London wartet ab

Britische Regierung zögert mit Corona-Maßnahmen. Johnson unter Druck.
london Die britische Regierung will trotz eines massiven Anstiegs an Corona-Infektionen mit der Omikron-Variante vorerst keine weiteren Maßnahmen zur Eindämmung der Pandemie einführen. „Wir haben beschlossen, dass wir die Daten von jetzt an unter ständiger Beobachtung halten und sie stündlich bewerten sollten“, sagte Premierminister Boris Johnson am Montag nach einer mehrstündigen Sitzung seines Kabinetts in London. Die Regierung behalte sich aber weitere Maßnahmen vor, um den Gesundheitsdienst zu schützen.
90.000 Neuinfektionen
Großbritannien verzeichnete am Montag erneut mehr als 90.000 Neuinfektionen. In den Landesteilen England und Schottland ist Omikron bereits dominant. Auch bei den Krankenhauseinweisungen ist ein Anstieg zu verzeichnen. Die Zahl der Todesfälle blieb zuletzt relativ stabil bei rund 800 Fällen innerhalb von sieben Tagen. Ohne schärfere Maßnahmen drohen nach Ansicht des britischen Expertenrats Sage allein in England 3000 Krankenhauseinweisungen pro Tag und die Überlastung des Gesundheitssystems. Trotzdem setzt die britische Regierung weiterhin vor allem auf das Booster-Programm mit Impfstoffen und die freiwillige Zurückhaltung der Menschen. Johnson mangelt es zudem derzeit an politischer und moralischer Autorität, um konsequente Maßnahmen zu verteidigen. Einerseits rebellierten erst kürzlich bei einer vergleichsweise moderaten Verschärfung schon fast 100 Abgeordnete seiner eigenen Partei, weil sie die Einführung von 3G-Nachweisen für Clubs und Großveranstaltungen als Eingriff in britische Freiheiten ansehen.

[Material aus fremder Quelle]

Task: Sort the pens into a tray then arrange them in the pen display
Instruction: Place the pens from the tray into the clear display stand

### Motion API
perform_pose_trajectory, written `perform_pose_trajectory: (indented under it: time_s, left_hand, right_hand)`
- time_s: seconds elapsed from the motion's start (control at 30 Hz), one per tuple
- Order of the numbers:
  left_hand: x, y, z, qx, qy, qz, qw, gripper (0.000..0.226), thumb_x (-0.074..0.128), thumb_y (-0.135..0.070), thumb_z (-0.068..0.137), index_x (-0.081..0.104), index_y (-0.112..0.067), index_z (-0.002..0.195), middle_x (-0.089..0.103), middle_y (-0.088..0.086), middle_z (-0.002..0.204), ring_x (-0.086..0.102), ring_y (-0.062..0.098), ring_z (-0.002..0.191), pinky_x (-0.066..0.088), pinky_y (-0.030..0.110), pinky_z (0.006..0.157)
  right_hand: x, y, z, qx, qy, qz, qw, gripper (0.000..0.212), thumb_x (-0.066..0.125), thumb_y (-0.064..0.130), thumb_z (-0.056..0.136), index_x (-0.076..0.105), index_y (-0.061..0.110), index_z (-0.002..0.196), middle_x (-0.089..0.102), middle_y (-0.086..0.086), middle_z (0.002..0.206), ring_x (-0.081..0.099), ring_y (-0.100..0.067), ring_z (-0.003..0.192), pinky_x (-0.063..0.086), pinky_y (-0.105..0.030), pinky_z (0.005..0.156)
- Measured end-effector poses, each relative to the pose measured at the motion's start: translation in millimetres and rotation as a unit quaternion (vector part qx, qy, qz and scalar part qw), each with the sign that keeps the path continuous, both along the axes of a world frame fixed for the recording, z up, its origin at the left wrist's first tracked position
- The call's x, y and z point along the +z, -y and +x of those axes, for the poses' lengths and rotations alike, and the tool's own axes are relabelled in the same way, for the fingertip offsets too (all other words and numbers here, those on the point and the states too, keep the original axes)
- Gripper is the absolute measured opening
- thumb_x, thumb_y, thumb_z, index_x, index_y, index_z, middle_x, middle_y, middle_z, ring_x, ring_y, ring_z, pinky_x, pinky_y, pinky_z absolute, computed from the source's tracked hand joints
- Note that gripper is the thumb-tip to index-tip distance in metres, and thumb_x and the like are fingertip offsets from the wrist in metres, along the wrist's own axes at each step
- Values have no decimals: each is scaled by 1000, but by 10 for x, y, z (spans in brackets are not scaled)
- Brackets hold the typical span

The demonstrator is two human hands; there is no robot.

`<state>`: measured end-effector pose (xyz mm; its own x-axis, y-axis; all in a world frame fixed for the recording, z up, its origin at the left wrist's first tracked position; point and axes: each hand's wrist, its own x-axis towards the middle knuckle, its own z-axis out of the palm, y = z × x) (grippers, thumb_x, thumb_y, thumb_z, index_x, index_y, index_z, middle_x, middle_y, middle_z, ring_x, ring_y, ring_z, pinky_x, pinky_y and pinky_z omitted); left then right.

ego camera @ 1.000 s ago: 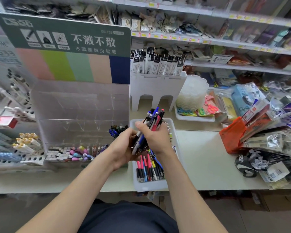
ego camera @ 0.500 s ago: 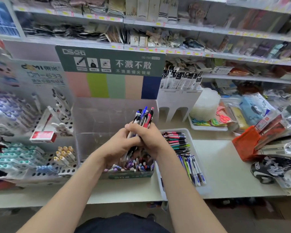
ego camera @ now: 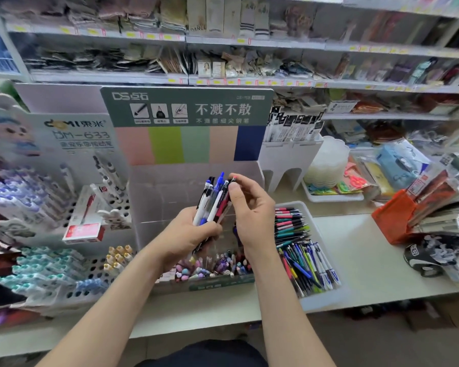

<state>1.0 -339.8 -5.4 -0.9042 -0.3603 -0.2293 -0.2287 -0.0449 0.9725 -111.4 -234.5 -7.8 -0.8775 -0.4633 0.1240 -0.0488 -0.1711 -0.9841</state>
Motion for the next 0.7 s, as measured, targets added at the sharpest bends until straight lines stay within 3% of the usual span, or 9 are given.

Andererseits steht Johnson wegen mehrerer mutmaßlicher Lockdown-Partys in der Downing Street in der Kritik. So veröffentlichte der „Guardian“ am Montag eine Aufnahme aus einer Zeit mit strengen Kontaktbeschränkungen. Johnson ist darauf an einem Tisch mit Ehefrau Carrie und zwei Mitarbeitern zu sehen. Über den Garten verteilt sieht man weitere Grüppchen, es gibt Wein und Käse. Ein Regierungssprecher sagte, es sei ein Arbeitstreffen gewesen. Damals, im Mai 2020, durften sich in England eigentlich nur maximal zwei Personen treffen, draußen und im Abstand von zwei Metern. Auch Arbeitstreffen sollten nur „wenn unbedingt notwendig“ stattfinden.
In London, wo Omikron bereits rund 80 Prozent der Fälle ausmacht, fehlen in Krankenhäusern bereits Hunderte Beschäftigte. Bildungsminister Nadhim Zahawi rechnet auch in Schulen mit hohen Personalausfällen und ruft Lehrer im Ruhestand auf, sich zu melden. Alle, die sich imstande fühlten zu helfen, sollten sich jetzt auf einer entsprechenden Internetseite registrieren, um die „Störungen durch das Virus im neuen Jahr“ zu reduzieren, berichtete der Sender Sky News am Montag. Einige Schulen bereiten sich schon wieder auf Online-Unterricht vor.